▶ REQUIRED WORK
If "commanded" shows up in a line of the material, return that line.

·····

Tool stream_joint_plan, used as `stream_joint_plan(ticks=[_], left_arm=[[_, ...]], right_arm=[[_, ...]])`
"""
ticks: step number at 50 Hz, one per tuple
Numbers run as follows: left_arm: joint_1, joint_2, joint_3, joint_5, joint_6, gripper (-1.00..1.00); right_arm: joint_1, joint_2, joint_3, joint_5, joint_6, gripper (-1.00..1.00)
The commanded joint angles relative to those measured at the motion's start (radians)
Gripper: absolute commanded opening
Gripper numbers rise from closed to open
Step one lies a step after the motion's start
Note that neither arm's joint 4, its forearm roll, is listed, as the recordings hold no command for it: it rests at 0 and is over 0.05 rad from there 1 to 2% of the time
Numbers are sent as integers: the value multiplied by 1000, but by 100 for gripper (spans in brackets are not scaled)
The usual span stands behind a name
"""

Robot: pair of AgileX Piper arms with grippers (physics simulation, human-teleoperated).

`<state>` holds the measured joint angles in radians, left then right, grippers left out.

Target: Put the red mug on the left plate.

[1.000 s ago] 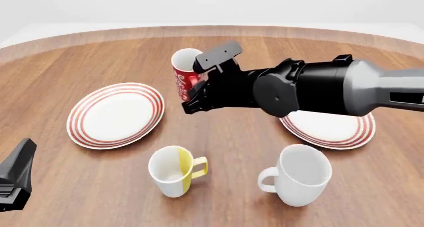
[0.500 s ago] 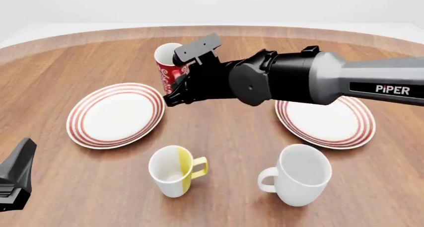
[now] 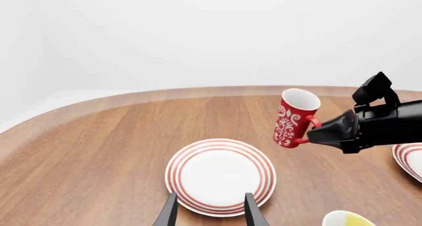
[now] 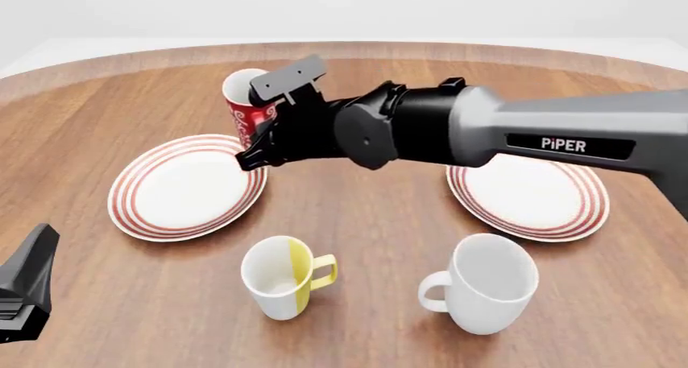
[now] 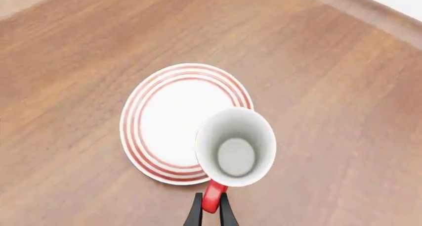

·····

▶ EXERCISE ANSWER
The commanded joint angles relative to those measured at the motion's start (radians)
Gripper: absolute commanded opening

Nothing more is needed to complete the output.